Writing the Create Aggregates Specification Manually

You can write the script file manually, instead of using the Aggregate Persistence Wizard to create the script file. Oracle recommends that you use the Aggregate Persistence Wizard.

If you do not want the Oracle BI Server to modify your databases during aggregate creation, then you can specify this in the Aggregate Persistence Wizard by selecting the option Generate target DDL in a separate file. The Aggregate Persistence Wizard creates a DDL file, the prepare aggregates script, that you can use to create the empty aggregate tables. After this, you need to run the create aggregates script to populate the aggregate tables. This option provides some flexibility in case the database access to create tables is restricted. Note that you must run the prepare aggregates script before you run the create aggregates script.

This section contains the following topics:

What Constraints Are Imposed During the Create Process?

You can learn about constraints are imposed during the create process.

The following constraints are imposed during the create process:

  • Valid measures. A valid measure must have a valid aggregation rule.
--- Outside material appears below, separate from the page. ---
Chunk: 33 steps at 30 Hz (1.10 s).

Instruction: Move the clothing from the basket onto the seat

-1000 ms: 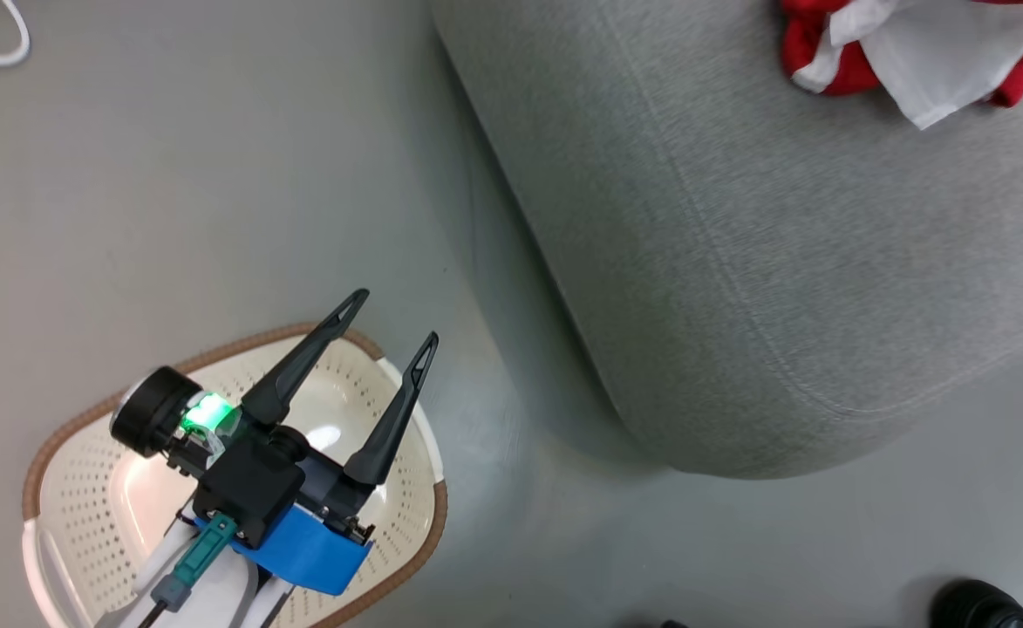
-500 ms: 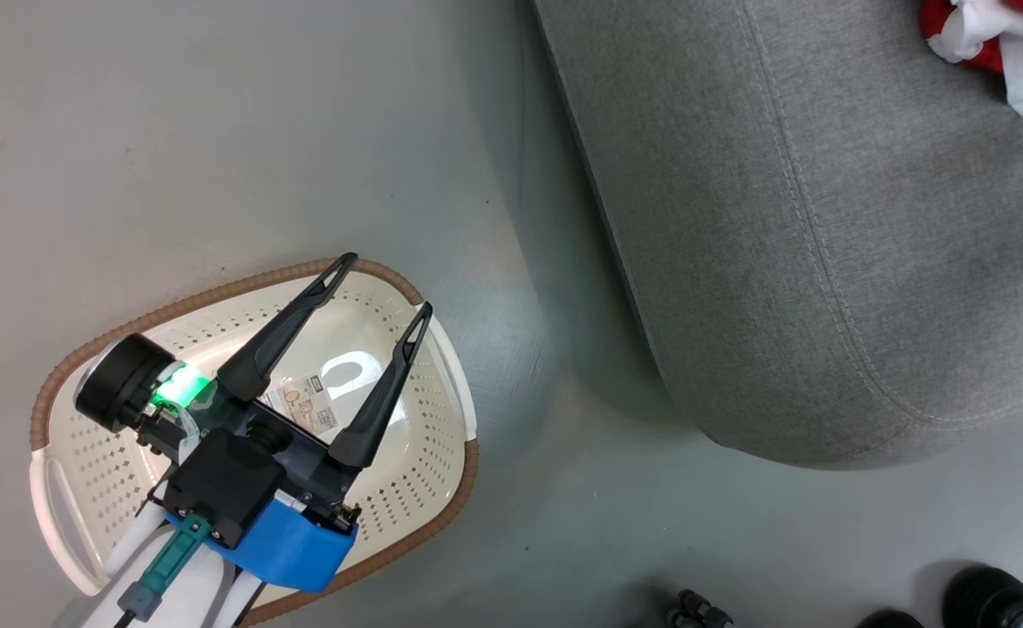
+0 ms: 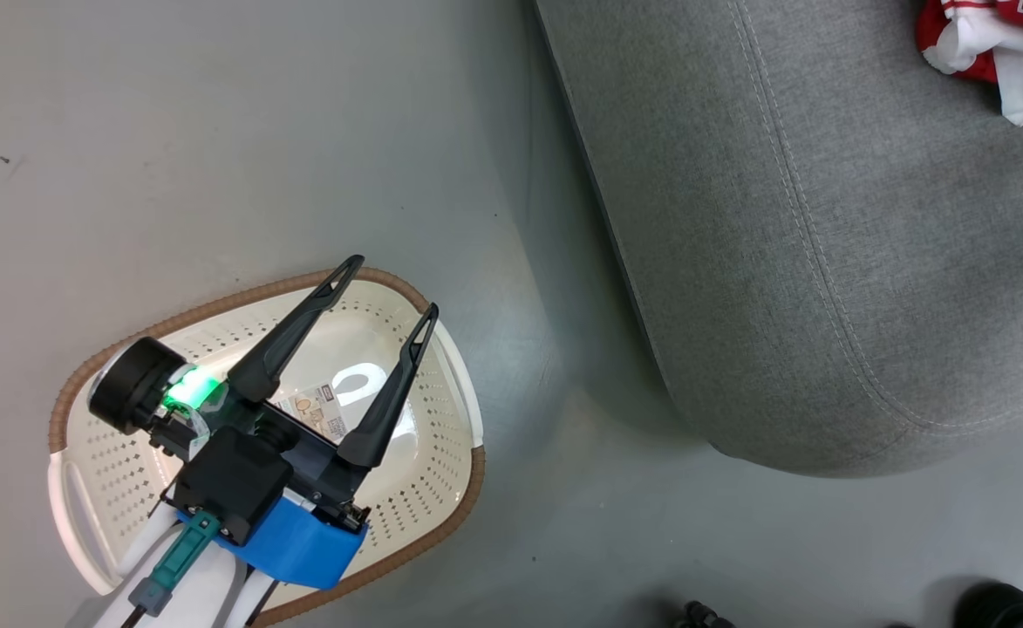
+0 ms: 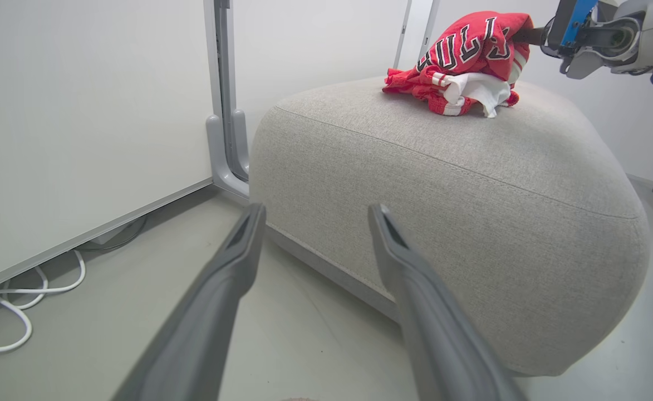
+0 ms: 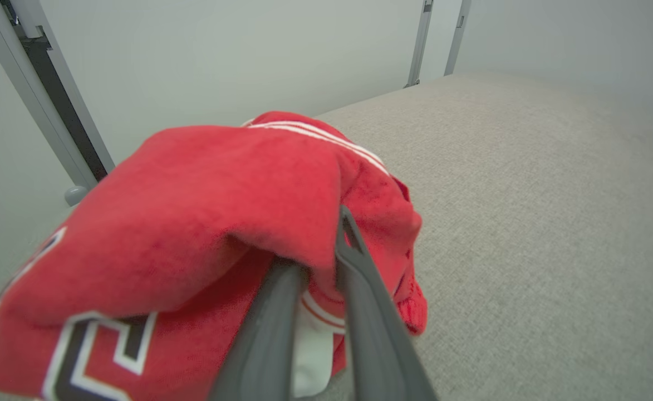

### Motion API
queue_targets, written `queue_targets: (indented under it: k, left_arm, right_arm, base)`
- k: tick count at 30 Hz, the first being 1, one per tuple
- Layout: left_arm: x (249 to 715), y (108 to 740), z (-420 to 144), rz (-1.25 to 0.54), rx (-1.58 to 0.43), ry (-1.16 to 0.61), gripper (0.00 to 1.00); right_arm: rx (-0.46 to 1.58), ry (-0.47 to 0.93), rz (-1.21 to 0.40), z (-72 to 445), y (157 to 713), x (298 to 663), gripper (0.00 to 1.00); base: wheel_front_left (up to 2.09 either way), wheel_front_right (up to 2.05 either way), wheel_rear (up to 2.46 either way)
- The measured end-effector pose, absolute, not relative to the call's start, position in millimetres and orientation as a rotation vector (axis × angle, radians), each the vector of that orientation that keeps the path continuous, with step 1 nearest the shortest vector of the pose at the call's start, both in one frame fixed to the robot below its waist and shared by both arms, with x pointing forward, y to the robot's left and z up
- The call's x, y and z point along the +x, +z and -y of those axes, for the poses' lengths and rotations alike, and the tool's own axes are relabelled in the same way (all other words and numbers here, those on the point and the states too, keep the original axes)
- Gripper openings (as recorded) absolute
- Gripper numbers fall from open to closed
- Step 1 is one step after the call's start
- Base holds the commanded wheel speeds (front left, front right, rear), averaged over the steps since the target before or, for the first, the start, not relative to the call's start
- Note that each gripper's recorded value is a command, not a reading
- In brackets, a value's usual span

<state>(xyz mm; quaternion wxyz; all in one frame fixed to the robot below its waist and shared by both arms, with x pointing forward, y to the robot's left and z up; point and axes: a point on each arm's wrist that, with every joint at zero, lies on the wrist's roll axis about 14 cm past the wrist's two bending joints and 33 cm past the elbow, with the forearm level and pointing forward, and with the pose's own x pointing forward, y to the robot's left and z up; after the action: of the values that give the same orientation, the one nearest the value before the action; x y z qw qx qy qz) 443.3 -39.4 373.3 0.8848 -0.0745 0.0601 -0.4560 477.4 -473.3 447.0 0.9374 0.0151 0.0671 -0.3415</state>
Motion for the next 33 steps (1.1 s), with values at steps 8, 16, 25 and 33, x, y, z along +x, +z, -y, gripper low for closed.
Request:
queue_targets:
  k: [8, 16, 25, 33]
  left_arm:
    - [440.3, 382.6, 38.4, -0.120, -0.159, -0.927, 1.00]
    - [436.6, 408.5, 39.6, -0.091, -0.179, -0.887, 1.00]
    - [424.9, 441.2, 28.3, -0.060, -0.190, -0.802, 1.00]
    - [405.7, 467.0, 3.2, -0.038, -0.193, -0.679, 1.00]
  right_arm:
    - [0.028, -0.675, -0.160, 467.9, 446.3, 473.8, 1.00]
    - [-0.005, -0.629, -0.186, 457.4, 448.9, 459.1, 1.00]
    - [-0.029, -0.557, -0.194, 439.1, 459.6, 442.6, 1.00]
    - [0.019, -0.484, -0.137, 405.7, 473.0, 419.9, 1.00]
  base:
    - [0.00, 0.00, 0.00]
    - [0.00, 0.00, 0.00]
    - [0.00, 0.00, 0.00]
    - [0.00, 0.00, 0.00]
The following constraints apply to level-based measures:

    • If the level is grand total alias, then that dimension must not be present in the list of levels for that aggregate specification.

    • Any other level defined for this measure must be present in the list of levels for that aggregate specification.
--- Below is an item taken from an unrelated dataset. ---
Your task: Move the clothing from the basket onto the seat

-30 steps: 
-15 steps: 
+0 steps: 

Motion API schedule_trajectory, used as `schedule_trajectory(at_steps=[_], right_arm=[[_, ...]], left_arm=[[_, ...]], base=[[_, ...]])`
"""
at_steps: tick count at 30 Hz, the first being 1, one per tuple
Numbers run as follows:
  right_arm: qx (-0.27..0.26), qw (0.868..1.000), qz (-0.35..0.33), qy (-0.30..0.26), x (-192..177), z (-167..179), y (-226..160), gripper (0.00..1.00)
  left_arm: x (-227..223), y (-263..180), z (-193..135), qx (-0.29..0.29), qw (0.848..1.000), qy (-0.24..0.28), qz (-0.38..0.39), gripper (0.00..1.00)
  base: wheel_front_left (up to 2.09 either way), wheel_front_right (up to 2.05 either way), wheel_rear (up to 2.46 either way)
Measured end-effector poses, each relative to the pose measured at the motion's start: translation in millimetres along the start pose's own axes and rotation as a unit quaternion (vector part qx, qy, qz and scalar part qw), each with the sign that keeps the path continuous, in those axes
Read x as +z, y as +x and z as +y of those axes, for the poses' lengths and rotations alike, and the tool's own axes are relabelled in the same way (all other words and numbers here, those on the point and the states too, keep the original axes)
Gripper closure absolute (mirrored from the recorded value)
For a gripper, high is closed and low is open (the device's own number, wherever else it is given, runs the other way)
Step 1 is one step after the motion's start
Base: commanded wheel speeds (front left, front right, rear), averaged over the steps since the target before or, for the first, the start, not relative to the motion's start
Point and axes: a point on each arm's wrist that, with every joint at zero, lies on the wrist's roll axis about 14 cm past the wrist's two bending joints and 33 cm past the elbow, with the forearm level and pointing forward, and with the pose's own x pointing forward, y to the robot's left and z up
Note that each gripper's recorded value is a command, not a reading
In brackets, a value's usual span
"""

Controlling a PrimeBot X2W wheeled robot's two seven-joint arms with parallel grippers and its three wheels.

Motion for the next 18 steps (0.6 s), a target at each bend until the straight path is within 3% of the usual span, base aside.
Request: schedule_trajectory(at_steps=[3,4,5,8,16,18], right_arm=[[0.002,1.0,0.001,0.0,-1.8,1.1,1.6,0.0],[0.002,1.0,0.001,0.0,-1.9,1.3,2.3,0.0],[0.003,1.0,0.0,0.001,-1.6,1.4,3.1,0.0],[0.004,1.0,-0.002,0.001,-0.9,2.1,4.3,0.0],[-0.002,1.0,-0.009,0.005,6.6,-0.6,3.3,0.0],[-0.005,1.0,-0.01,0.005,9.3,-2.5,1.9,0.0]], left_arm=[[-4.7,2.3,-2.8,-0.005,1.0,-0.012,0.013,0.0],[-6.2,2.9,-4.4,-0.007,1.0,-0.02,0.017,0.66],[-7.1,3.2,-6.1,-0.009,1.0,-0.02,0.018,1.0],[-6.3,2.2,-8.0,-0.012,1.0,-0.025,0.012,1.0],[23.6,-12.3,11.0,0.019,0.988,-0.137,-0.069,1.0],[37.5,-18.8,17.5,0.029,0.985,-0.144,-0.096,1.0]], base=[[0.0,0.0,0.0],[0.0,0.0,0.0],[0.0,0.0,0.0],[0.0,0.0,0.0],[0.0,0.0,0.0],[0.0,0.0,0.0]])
    If the above constraints are not met, then the entire aggregate specification is discarded. In addition, a measure is ignored by the create process if any of the following conditions are true:

    • Measure is mapped to a session or repository variable.

    • Measure is a derived measure.

    • Measure has a default aggregation rule of None.
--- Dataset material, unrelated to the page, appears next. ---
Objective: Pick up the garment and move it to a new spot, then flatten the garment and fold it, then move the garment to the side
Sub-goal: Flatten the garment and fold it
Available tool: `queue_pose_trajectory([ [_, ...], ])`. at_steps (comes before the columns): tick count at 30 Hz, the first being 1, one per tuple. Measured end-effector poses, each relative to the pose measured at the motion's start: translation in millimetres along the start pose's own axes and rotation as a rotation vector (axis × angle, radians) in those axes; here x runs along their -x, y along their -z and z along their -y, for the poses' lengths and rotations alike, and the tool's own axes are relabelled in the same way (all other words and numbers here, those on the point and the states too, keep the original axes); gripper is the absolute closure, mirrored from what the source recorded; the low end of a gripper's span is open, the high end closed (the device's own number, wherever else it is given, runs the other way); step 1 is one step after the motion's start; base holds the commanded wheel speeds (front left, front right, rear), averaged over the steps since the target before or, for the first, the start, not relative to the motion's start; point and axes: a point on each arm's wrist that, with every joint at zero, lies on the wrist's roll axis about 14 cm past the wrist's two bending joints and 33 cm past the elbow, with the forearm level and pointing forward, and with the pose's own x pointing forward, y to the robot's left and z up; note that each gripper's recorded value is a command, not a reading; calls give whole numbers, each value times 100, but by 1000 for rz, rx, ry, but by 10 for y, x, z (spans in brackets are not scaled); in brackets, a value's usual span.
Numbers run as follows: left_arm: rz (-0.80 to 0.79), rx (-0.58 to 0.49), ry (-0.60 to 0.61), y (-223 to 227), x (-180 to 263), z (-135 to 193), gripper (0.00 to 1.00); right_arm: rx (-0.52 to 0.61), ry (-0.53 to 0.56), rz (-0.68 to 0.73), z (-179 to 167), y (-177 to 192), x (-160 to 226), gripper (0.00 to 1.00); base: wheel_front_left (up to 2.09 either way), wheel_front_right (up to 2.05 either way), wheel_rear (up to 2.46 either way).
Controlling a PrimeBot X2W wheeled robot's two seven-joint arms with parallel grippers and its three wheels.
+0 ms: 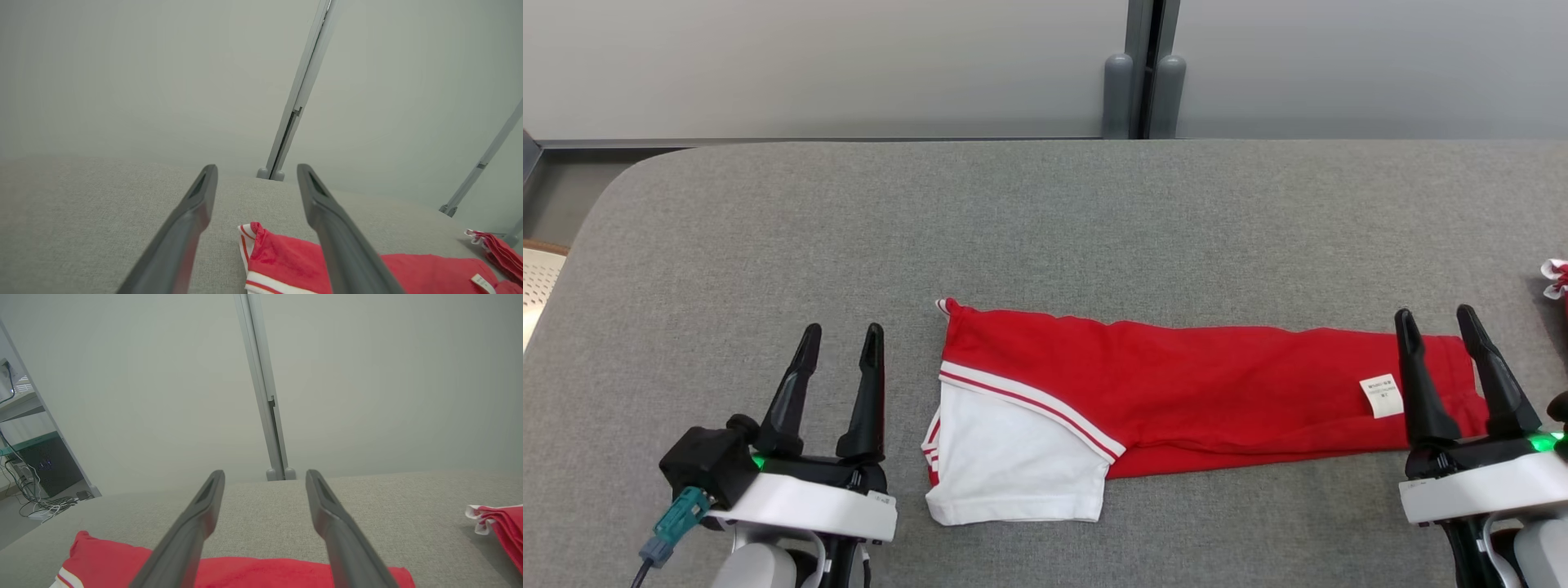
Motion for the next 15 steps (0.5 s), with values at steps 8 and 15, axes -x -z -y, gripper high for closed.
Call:
queue_pose_trajectory([
  [8, -23, 0, -9, 87, 21, -28, 0, -27, 115, -56, 287, 230, 63, 0, 0, 0, 0],
  [15, -45, 6, 17, 169, -22, 53, 0, -119, 319, -153, 714, 647, 251, 0, 0, 0, 0],
])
    Measures that are ignored do not necessarily affect the aggregate specification. The remaining measures are used to create the aggregate.

  • Valid levels. A valid level must have a valid primary key. If a level is invalid, the aggregate specification is be discarded. Also, attributes of a level or its primary key are ignored if any of the following conditions are true:

    • Attribute is mapped to session or repository variables.

    • Attributes are not from the same logical table.

  • Valid aggregate specification. A valid aggregate specification has the following properties:

    • Name length is between 1 and 18 characters (inclusive).

    • At least one valid level must be specified.

    • At least one valid measure must be specified.

    • Must have a valid connection pool.

    • Must have a valid output container (database/catalog/schema).

    • Connection pool and container must belong to the same database.

    • Only one level per dimension can be specified.

    • Measures can only be from the same fact table.

    • All logical components of the specification must be from the same subject area.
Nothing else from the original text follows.